• [TASK TO COMPLETE]:
In the data below, set down exactly the lines from the one containing "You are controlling" up to and including the one containing "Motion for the". Leave the pictures out.

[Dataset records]
* * * * * * *

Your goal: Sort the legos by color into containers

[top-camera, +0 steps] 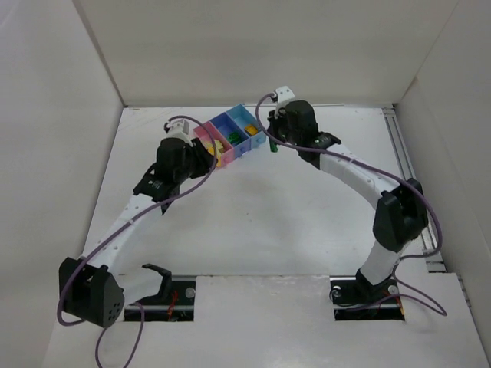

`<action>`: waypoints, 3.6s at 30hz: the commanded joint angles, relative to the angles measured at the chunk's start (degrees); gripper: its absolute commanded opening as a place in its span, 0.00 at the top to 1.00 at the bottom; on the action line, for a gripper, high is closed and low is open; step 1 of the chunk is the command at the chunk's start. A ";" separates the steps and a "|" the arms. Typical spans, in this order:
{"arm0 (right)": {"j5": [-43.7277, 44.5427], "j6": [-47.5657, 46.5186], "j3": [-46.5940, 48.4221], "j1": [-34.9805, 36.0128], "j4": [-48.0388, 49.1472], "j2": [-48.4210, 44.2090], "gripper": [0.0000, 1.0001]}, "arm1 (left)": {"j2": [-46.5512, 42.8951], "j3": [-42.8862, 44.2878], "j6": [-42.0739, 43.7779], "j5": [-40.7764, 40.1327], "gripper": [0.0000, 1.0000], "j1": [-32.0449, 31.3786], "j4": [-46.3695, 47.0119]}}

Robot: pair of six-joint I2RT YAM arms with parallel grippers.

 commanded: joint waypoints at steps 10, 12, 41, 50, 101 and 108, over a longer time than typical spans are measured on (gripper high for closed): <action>-12.85 -11.92 21.37 0.90 14.77 20.22 1.00 | 0.18 3.40 -0.11 -1.34 0.99 11.06 5.87; -12.86 -12.63 24.53 1.52 15.83 24.25 1.00 | 0.80 4.01 1.03 -1.34 0.98 11.06 7.19; -43.36 -6.31 14.29 -3.13 24.89 15.60 0.30 | 6.78 5.78 7.53 32.08 0.97 11.59 19.49; -86.46 -2.61 -5.78 -15.96 26.12 2.66 0.26 | 8.09 0.77 9.91 60.95 0.98 11.59 33.55; -87.12 7.23 -4.37 -9.29 24.01 -0.24 1.00 | 5.03 -0.20 21.59 51.94 1.00 3.33 26.10; -86.07 7.76 -3.67 -18.69 23.39 0.37 1.00 | -0.68 -5.20 19.24 45.33 1.00 7.71 26.09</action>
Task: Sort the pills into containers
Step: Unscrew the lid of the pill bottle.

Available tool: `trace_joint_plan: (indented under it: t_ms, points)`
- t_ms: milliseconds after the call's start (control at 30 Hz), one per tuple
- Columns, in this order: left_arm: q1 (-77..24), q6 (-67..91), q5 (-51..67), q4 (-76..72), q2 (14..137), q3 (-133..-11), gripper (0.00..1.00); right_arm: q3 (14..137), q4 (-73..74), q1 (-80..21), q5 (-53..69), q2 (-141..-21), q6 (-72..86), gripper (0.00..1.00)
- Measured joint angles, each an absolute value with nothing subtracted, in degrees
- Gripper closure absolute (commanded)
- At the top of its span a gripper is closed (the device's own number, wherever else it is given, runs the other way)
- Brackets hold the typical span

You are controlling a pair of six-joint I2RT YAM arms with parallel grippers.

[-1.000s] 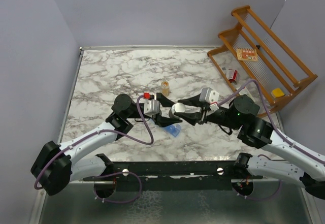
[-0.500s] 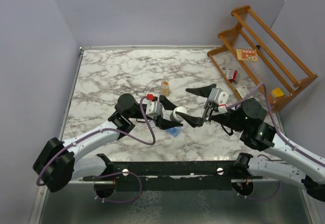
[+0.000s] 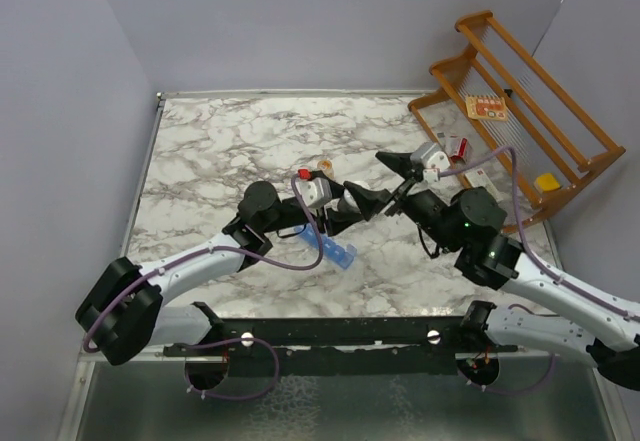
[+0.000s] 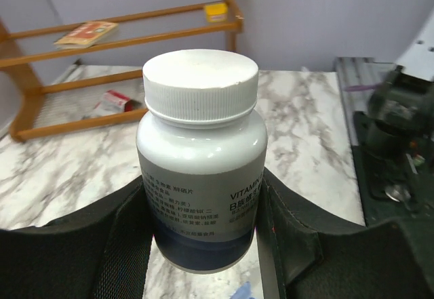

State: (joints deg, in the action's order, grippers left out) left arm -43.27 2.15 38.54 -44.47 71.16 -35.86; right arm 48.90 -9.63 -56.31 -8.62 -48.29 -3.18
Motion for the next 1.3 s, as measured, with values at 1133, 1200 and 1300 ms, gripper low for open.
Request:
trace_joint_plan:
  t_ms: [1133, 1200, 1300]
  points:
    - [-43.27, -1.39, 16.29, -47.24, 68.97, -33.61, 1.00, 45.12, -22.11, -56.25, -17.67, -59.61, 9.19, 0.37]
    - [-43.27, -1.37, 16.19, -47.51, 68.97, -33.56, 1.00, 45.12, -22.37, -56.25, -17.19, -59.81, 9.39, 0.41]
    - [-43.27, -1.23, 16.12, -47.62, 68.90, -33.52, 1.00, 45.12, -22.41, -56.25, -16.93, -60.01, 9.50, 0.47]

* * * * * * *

• [FINISHED TASK]:
You are controlling a pair of six-joint I2RT YAM arms with parallel grippers.

[-1.000s] 
[-0.500s] 
[+0.000s] 
[+0.000s] 

State: (joints deg, in the action's order, grippers left out) left arm -43.27 2.15 38.54 -44.47 71.16 -35.86; right arm 48.90 -9.63 -56.31 -8.62 -48.29 -3.18
Motion for the next 1.3 s, as measured, with values at 1133, 1200 and 1300 ms, gripper low for open.

No additional output is expected for this exercise.